If we accept the premises of NP as an evolutionary engine imbued with the essence of animal formation, we can explain the rapid evolution of metazoan forms, the extraordinary chromosomal rearrangement leading to the formation of laminin IV, Wnt, Fgf8, and Notch at the beginning of animal life. We will be able to explain the numerous rearrangements of mitochondrial DNA that took place in the first invertebrates and are detected in cancer patients. We will also be able to resolve the two strong emergence peaks of cancer-related protein domains, the first at the origin of the first cell and the other at the time of appearance of metazoan multicellular organisms (Domazet-Lošo and Tautz, 2010). Finally, the recognition of cancer as part of the essence of animal life would explain why the immune system cannot efficiently react to the disease. Given that immune cells intrinsically distinguish what is proper and inherent to animal constitution, there would be no tricks of cancer cells to escape the immune system (Galassi et al., 2021; Jalalvand et al., 2021), but rather a continuous acceptance and collaboration to allow the existence of the animal itself and the coherence of the immune system.

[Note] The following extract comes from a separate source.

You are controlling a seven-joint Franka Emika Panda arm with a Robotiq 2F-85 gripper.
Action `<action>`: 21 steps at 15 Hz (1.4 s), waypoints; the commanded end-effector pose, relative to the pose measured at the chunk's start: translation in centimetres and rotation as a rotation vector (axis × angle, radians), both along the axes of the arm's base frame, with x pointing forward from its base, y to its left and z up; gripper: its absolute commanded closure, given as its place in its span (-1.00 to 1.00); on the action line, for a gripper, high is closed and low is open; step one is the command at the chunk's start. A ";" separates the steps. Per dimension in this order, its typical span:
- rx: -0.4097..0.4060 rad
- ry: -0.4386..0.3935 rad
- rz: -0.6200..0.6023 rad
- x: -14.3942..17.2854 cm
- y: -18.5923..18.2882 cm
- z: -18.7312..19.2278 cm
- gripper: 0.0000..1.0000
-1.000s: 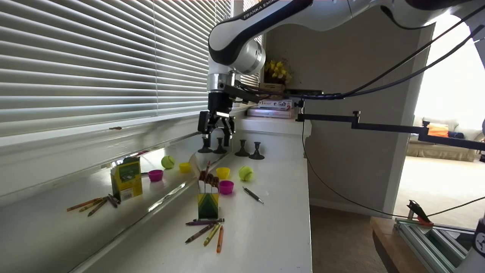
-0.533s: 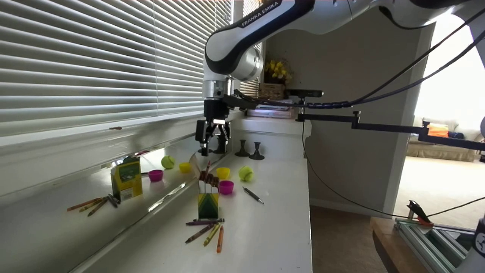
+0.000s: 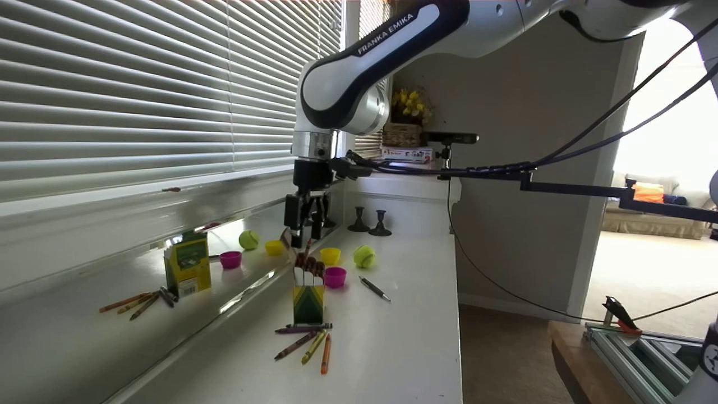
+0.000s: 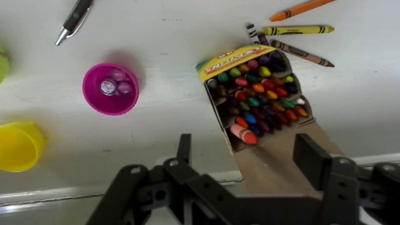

When we fertilize an animal oocyte, we can feel the dizzying force of Neoplasia in its incessant drive for growth and organized EMT. If we release the bonds that maintain cells together in equilibrium, we can feel the maelstrom of what we call Neoplasia in its most traditional form, characterized as the cancer disease. In our view, G. Barry Pierce brilliantly expounded how much Embryology is involved in cancer, noting that a teratocarcinoma is able to differentiate and evolve into a benign form (Pierce et al., 1959). This was against the grain of what everyone wanted to believe, that cancer cells cannot differentiate:
“I believe that the ultimate cure for cancer will be through the re-regulation of malignant stem cells to benign stem cells using the principles of embryonic induction and the growth factor action that occurs at the time of organogenesis." (Arechaga, 2003)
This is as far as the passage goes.